● What is required:
The entries are to be output once more, word for word.
◆ ◆ ◆
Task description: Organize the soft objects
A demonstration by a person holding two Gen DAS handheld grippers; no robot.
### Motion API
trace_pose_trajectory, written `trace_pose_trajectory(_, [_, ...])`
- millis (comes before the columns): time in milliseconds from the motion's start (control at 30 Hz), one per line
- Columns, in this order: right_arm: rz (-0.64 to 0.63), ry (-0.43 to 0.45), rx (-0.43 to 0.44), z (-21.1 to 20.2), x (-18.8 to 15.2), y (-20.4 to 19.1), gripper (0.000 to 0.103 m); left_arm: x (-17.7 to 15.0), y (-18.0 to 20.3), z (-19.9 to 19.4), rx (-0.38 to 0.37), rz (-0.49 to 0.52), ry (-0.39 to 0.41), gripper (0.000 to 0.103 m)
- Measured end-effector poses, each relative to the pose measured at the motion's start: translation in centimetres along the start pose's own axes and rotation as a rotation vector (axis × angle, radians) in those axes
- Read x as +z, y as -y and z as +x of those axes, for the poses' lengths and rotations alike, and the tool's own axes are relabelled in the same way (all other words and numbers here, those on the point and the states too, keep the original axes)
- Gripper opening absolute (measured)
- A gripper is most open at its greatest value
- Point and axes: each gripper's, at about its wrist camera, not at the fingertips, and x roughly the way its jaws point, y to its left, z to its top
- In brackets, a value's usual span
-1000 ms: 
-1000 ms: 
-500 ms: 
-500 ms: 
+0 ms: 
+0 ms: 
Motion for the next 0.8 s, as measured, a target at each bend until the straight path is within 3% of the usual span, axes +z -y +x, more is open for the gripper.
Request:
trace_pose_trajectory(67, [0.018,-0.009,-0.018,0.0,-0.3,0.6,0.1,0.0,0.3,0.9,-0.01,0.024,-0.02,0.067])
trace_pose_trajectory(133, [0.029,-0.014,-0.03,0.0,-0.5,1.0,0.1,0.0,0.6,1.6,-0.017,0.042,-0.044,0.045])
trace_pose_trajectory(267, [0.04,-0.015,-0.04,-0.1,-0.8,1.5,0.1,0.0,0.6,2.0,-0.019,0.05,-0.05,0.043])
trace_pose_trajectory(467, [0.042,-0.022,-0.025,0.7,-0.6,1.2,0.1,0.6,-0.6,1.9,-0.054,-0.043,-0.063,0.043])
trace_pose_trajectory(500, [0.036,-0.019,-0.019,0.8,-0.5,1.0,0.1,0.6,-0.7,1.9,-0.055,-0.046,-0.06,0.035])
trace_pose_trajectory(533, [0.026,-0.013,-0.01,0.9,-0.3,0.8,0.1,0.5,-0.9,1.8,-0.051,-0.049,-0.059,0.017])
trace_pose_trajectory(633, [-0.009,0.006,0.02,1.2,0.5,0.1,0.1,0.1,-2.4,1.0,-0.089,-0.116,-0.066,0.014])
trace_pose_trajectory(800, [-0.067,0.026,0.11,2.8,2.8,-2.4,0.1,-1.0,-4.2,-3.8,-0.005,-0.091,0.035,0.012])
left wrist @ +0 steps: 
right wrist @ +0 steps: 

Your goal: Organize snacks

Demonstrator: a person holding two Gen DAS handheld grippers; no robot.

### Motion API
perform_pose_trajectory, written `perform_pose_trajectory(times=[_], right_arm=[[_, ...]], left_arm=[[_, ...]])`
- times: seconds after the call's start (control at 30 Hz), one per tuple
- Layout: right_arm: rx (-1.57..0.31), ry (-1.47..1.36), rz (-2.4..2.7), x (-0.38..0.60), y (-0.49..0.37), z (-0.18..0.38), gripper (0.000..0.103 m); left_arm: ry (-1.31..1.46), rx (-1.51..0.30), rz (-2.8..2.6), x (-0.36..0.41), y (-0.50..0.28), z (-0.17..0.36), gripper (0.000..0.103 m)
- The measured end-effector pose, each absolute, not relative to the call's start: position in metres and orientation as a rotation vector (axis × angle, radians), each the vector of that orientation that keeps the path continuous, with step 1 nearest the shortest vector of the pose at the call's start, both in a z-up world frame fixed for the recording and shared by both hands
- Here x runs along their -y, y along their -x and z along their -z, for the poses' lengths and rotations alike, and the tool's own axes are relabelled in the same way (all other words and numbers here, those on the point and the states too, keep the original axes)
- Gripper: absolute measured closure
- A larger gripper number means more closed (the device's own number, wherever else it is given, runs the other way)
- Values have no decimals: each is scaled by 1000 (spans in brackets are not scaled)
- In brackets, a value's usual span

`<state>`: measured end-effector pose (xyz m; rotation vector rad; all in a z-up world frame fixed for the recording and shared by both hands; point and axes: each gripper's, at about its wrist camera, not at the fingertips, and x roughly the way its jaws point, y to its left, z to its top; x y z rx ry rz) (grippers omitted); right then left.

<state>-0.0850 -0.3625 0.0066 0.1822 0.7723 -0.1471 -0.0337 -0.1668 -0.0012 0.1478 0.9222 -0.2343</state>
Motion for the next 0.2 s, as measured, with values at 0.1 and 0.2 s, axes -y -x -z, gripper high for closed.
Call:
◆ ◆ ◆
● Task response:
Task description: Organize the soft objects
A demonstration by a person holding two Gen DAS handheld grippers; no robot.
### Motion API
trace_pose_trajectory, written `trace_pose_trajectory(_, [_, ...])`
- millis (comes before the columns): time in milliseconds from the motion's start (control at 30 Hz), one per line
- Columns, in this order: right_arm: rz (-0.64 to 0.63), ry (-0.43 to 0.45), rx (-0.43 to 0.44), z (-21.1 to 20.2), x (-18.8 to 15.2), y (-20.4 to 19.1), gripper (0.000 to 0.103 m); left_arm: x (-17.7 to 15.0), y (-18.0 to 20.3), z (-19.9 to 19.4), rx (-0.38 to 0.37), rz (-0.49 to 0.52), ry (-0.39 to 0.41), gripper (0.000 to 0.103 m)
- Measured end-effector poses, each relative to the pose measured at the motion's start: translation in centimetres along the start pose's own axes and rotation as a rotation vector (axis × angle, radians) in those axes
- Read x as +z, y as -y and z as +x of those axes, for the poses' lengths and rotations alike, and the tool's own axes are relabelled in the same way (all other words and numbers here, those on the point and the states too, keep the original axes)
- Gripper opening absolute (measured)
- A gripper is most open at its greatest value
- Point and axes: each gripper's, at about its wrist camera, not at the fingertips, and x roughly the way its jaws point, y to its left, z to its top
- In brackets, a value's usual span
-1000 ms: 
-1000 ms: 
-500 ms: 
-500 ms: 
+0 ms: 
+0 ms: 
Motion for the next 0.8 s, as measured, a target at each bend until the straight path is within 3% of the usual span, axes +z -y +x, more is open for the gripper.
Request:
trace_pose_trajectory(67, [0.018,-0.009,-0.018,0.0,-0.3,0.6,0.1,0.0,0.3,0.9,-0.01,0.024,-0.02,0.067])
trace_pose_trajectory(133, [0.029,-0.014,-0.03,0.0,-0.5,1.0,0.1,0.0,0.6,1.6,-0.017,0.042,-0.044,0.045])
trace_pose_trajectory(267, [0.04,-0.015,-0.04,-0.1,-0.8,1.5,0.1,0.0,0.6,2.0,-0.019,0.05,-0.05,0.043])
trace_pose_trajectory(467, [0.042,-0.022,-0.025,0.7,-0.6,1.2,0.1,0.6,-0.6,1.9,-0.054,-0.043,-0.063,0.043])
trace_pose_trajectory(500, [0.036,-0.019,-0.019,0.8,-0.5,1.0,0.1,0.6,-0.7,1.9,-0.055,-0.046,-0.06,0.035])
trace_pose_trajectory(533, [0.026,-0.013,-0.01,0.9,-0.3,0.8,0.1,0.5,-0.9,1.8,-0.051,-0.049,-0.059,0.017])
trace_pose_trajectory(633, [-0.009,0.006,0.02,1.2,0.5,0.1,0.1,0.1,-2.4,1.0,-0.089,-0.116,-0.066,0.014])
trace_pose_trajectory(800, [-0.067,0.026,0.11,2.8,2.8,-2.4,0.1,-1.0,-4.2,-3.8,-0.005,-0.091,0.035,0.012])
left wrist @ +0 steps: 
right wrist @ +0 steps: 

Your goal: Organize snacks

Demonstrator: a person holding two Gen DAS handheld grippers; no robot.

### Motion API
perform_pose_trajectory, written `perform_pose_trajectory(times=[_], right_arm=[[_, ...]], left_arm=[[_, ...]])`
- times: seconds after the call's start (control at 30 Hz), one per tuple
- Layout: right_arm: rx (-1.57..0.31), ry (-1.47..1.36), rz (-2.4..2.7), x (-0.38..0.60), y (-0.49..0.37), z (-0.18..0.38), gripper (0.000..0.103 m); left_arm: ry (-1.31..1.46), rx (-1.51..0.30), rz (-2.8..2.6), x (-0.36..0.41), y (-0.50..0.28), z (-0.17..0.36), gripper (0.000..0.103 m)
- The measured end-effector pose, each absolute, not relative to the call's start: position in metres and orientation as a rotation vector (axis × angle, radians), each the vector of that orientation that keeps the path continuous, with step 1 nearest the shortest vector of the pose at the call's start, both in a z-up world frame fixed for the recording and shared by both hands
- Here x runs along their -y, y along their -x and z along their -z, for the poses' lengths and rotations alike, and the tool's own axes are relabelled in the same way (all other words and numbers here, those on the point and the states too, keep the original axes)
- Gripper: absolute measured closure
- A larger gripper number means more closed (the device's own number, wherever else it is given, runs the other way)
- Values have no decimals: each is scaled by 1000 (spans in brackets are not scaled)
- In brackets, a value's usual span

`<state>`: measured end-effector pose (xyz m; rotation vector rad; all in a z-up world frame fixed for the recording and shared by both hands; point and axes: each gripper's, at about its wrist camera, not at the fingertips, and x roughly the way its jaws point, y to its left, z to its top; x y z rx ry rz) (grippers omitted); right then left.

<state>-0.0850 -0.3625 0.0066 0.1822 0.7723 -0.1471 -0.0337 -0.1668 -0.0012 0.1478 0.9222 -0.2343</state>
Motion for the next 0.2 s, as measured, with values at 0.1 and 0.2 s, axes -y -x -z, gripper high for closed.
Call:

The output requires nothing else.